Perceptron classifiers, and other discriminative methods, are often criticized because the parameters they learn are hard to interpret. To see a demonstration of this issue, we can write a function to find features that are characteristic of one class. (Note that, because of the way perceptrons are trained, it is not as crucial to find odds ratios.)

Question 4 Fill in findHighWeightFeatures(self, label) in perceptron.py. It should return a list of the 100 features with highest weight for that label. You can display the 100 pixels with the largest weights using the command:

python dataClassifier.py -c perceptron -w

Use this command to look at the weights, and answer the following true/false question. Which of the following sequence of weights is most representative of the perceptron?

(a)
(b)

Answer the question in the your write up. Give your reasoning.

Logistic Regression

Hopefully, you found the skeleton code for the naive Bayes and perceptron classifiers helpful. Now, you will implement logistic regression without skeleton code. You are free to take inspiration from the way the naive Bayes and perceptron code was organized. Use lecture slides and the Mitchell Chapter on Naive Bayes and Logistic Regression as a guide for implementation.

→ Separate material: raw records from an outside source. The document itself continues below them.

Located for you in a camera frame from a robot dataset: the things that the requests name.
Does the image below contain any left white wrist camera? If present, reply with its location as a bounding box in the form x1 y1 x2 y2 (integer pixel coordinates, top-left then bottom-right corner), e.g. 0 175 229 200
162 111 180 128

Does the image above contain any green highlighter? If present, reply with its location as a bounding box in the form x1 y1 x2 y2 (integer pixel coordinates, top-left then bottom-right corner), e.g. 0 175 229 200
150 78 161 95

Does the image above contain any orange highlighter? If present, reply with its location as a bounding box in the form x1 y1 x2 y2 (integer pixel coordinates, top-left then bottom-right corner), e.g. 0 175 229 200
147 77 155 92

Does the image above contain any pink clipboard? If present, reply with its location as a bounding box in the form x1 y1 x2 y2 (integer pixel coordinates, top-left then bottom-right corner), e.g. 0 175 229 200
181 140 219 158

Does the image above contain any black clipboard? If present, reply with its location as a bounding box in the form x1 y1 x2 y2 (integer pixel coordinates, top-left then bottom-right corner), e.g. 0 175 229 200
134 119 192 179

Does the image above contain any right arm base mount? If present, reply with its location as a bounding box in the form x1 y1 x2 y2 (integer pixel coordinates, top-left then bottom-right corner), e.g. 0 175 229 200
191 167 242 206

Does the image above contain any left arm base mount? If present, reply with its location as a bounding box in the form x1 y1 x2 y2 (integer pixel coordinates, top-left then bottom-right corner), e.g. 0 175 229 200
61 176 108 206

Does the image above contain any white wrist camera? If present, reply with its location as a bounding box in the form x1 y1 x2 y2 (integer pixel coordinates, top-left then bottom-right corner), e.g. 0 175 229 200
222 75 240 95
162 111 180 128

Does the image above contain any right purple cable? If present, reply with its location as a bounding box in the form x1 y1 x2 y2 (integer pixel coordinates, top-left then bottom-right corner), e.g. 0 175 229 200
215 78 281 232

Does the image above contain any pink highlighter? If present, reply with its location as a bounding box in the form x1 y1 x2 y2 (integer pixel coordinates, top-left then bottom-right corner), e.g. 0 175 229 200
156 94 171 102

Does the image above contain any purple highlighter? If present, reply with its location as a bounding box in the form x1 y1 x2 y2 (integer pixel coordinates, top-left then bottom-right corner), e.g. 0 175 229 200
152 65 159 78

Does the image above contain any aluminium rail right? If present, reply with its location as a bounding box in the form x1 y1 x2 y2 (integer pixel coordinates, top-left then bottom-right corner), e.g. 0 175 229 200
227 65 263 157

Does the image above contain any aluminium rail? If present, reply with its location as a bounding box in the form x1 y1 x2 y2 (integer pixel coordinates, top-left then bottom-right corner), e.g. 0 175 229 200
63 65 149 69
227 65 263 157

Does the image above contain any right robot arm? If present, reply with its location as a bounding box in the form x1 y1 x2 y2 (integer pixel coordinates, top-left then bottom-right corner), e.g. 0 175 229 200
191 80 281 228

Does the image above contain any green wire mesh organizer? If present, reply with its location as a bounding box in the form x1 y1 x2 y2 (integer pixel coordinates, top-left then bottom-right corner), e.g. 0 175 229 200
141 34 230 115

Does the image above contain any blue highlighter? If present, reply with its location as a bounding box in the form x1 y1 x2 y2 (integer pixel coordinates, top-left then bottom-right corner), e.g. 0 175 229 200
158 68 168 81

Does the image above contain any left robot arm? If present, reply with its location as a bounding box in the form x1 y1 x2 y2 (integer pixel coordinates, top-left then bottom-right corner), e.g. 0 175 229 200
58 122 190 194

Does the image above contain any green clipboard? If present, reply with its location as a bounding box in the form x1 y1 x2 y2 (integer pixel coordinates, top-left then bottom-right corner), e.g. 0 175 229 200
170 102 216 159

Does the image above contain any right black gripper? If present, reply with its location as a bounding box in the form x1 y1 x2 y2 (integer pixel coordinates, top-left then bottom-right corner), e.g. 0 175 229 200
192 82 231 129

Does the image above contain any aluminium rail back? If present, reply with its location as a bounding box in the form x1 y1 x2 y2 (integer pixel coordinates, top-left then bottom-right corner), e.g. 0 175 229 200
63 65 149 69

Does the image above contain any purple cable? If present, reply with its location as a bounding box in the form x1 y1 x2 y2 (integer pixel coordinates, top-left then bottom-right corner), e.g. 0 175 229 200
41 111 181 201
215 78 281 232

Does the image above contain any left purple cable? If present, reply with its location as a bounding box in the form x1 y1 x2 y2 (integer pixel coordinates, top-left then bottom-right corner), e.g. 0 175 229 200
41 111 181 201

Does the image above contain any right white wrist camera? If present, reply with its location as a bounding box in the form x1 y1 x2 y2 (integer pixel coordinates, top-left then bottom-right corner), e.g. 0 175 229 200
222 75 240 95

We have given you training and testing data for the problem of classifying whether people are registered republicans.

Data set 1:
republicansTest1.py
republicansTrain1.py

Data set 2:
republicansTest2.py
republicansTrain2.py

Here is how we generated the data:

def generateData(n, AorB):
    data = []
    for i in range(n):
        datapoint = {}
        
        datapoint["salary"] = math.floor(random.random() * 200000 ) 
        datapoint["age"] = math.floor( random.random() * 100 ) 
        datapoint["owns a truck"] = 1 if random.random() > .5 else 0  
        
        datapoint["republican"] = 1 if random.random() > .5 else 0 
        
        if(AorB == "A"):
            if datapoint["salary"] > 100000:            
                datapoint["republican"] = 1 if random.random() > .05 else 0 
            else:
                datapoint["republican"] = 0 if random.random() > .05 else 1
                  
        if(AorB == "B"):
            if datapoint["age"] / datapoint["salary"] > 1.0/2000.0 :
                datapoint["republican"] = 1 if random.random() > .05 else 0 
            else:
                datapoint["republican"] = 0 if random.random() > .05 else 1
                
        data.append(datapoint)

    return data

Question 5 Implement Logistic Regression. Put your implementation in one file called logit.py For simplicity, you don't have to use an actual convergence criterion, you can just do a fixed number of gradient updates (and describe your approach in the writeup). Your implementation of Logistic Regression must work on both data sets. No fiddling with the parameter settings when you change data sets!

For your write up:

A. Write out the form of the logistic model you are using (what is the equation for the distribution?, what are the features)?

B. What parameters did you have to set and what values did you set them to?

C. What (if any) data transformations did you have to use?

D. Answer the following questions, for both datasets:

What was the training and test accuracy?
Interpret the feature weights: which features are most predictive? Provide some evidence (for example, a plot of some sort) to support your claim.

The End. Hope if feels great to be an expert on classification!